Hunter's partner Lindsey, with whom he had a daughter, describes him as an "amazing, young cheeky beautiful soul" who was "humorous, caring" and "typically the final guest at the party".
With his easy charm, youthful appearance and straight-talking media manner, not to mention his considerable talent, Hunter quickly became snooker's poster boy for the new millennium.
No wonder then, that he was dubbed 'The Snooker World's Beckham'.
Courage in Crisis: His Final Years
In the mid-2000s, a year that should have marked the peak of his powers, Hunter was told he had cancer and would later undergo chemotherapy.
Multiple anecdotes from across the professional tour attest to the man's extraordinary commitment to fulfill commitments to charity matches, tournaments, and media duties, all while enduring treatment.
Despite harsh reactions, Hunter kept playing through the illness and received a standing ovation at The Crucible Theatre when he turned out for the World Championships that year.
When he passed away in October 2006, snooker's tight community lost one of its most popular brothers.
"It's awful," Kristina says. "I wouldn't wish any mum and dad to lose a child."
A Lasting Impact: Giving Back
Hunter's true legacy would be felt not in high society but in local sports centers across the UK.
The Paul Hunter Foundation, set up before his death, would provide free snooker sessions to youths all over the country.

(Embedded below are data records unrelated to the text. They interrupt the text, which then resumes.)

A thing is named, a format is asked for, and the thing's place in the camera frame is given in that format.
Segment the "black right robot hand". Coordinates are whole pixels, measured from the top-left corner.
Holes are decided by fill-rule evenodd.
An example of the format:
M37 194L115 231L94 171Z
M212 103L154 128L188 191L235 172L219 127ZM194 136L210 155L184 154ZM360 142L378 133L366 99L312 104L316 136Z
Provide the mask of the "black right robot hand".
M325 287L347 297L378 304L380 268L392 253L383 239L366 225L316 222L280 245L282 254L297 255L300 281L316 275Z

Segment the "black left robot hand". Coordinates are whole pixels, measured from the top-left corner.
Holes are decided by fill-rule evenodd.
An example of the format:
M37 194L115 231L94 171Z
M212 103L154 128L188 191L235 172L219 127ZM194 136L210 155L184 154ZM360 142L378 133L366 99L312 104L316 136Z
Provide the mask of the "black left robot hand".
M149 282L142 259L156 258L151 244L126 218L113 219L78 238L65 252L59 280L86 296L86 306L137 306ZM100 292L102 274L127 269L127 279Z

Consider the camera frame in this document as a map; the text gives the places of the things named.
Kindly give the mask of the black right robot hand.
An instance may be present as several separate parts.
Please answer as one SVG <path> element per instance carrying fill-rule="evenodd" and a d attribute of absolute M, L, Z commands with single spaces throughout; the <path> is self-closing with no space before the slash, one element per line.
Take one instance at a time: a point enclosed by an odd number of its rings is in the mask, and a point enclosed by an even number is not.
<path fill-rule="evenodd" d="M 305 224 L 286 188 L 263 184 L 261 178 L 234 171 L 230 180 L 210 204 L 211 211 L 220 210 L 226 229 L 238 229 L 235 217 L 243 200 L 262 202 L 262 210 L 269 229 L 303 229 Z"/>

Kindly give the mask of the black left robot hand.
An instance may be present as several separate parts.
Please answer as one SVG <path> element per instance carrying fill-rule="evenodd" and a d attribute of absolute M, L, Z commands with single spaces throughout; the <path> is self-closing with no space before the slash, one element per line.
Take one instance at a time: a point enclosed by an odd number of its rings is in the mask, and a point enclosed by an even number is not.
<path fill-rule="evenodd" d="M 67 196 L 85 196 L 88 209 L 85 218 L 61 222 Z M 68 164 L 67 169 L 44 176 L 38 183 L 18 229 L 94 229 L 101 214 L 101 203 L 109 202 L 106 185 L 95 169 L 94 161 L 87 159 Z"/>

The program was so successful that, according to reports, local youth crime rates in some areas dropped significantly.
"The aim remained for a scheme to help get kids off the street," one organizer said.
The Foundation helped pave the way for a huge coaching programme, which has extended playing opportunities to children globally.
"He would have embraced what we've done with the sport and where it is today," a senior official in the sport stated.
Forever in Memory: Two Decades On
Historic matches of their son's matches on YouTube help his parents stay "connected to him".
"I can bring it up and I can watch Paul whenever I wish," Kristina says. "It's marvellous!"
"We are happy to speak about Paul," she concludes. "Before it would be tears, but I'd rather somebody mention him than him not be recalled."
Even though he never won the World Championship, the common opinion that Hunter would have gone on to lift snooker's ultimate trophy is etched into the sport's folklore.
The Masters, the competition with which he is forever linked, starts later this month. The winner will lift the memorial cup.
But for all his achievements, a generation after his death it is Paul Hunter's personality, as much his spectacular skill with a cue, that will ensure he is always remembered.